OT22050 - Interest and Financing
Gearing. Introduction
It is often the amount of debt rather than the interest rate
that causes the main problems with interest deductions. In an
international context a multi-national enterprise may manipulate
its level of debt in a particular company in order that interest
charges are used to transfer profit from one territory to another.
This is one way of extending group relief across State boundaries.
OTO has the same concerns on that particular issue as does any
other Inspector but is also interested in the manipulation of debt
levels within a company to transfer income across the ring fence,
either wholly within a UK resident group, or across international
boundaries. Having recognised that a company may manipulate its
debt level to obtain a tax advantage it is necessary to form a view
on the appropriate level of acceptable debt.
In international tax matters the usual yardstick acceptable
to OECD countries, including the UK, is the arm’s length
arrangement. That is, in looking at UK group subsidiaries with a
common overseas parent it may be necessary to limit the interest
deduction to the arm’s length level of interest charged on a
total debt level no bigger than that which the relevant
consolidated UK grouping would or could borrow from a third party
without outside support. Outside support includes guarantees, back
to back loans, external collateral, letter of comfort etc.,
provided by other UK groupings or overseas parts of the world-wide
multi-national group.
In reviewing the financing of downstream activities OTO would
consider the level of debt that would or could be obtained on such
a stand alone basis by the relevant UK grouping as a whole
including the North Sea interests. (In the past OTO was prepared to
consider representations that each company should be considered on
its own, rather than looking at the UK group as a whole. Such
treatment is not normally appropriate following FA95/s87 as the
need is to look at the consolidated UK grouping).
By extension of this policy OTO seeks to apply the same
standard to the ring fence activities in the North Sea and onshore,
taken as a consolidated unit.
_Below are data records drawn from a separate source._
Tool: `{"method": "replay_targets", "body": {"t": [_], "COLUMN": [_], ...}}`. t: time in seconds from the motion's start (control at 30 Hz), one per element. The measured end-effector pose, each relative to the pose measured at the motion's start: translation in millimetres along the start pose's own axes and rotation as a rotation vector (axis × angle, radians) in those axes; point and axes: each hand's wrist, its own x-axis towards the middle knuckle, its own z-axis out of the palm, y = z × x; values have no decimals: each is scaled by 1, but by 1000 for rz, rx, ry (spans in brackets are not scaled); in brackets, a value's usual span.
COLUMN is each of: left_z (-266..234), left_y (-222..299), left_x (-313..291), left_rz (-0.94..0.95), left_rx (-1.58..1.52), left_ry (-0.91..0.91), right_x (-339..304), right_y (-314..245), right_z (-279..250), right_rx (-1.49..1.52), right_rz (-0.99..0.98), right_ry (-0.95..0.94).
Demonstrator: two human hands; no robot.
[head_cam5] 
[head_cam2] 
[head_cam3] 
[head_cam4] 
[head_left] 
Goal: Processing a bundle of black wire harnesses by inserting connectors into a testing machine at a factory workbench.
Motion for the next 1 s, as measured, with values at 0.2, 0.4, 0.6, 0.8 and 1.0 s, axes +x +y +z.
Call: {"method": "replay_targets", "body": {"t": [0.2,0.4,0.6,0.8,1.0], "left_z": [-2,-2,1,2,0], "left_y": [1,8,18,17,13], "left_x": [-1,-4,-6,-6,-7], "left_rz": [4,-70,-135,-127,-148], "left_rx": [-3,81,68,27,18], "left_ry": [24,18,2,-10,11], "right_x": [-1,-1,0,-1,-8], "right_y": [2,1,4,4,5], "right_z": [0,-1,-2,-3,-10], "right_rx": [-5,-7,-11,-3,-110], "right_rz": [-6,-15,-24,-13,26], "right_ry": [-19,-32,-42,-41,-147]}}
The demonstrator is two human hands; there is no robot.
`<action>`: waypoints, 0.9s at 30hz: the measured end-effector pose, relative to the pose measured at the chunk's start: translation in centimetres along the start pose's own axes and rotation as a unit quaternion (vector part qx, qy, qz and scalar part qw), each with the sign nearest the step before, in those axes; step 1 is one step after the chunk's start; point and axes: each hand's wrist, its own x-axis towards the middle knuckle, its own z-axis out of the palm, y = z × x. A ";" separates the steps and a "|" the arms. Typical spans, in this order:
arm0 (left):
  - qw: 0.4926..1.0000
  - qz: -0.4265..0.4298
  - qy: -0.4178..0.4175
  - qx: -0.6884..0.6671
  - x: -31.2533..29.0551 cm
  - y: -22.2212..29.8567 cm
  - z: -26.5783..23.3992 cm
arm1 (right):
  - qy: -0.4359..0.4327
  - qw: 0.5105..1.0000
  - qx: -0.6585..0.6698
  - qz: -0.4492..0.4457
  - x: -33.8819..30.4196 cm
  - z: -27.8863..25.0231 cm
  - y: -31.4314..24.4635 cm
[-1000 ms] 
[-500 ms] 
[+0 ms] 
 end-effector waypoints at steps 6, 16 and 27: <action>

That is, looking at the consolidated
assets and liabilities of the UK ring fence activities, does the
level of debt exceed that which financiers acting at arm’s
length would provide to that group without any further security?
Until the introduction of the transfer pricing rules in ICTA
Schedule 28AA the only statutory defence against thin
capitalisation was to be found in s209(2)(e)(iv) and subsequently
s209(2)(da) ICTA 1988. But these do not apply where the borrowing
is from a UK resident, and where the borrowing is from an overseas
lender they contain no provision allowing the upstream activities
to be considered as a separate unit.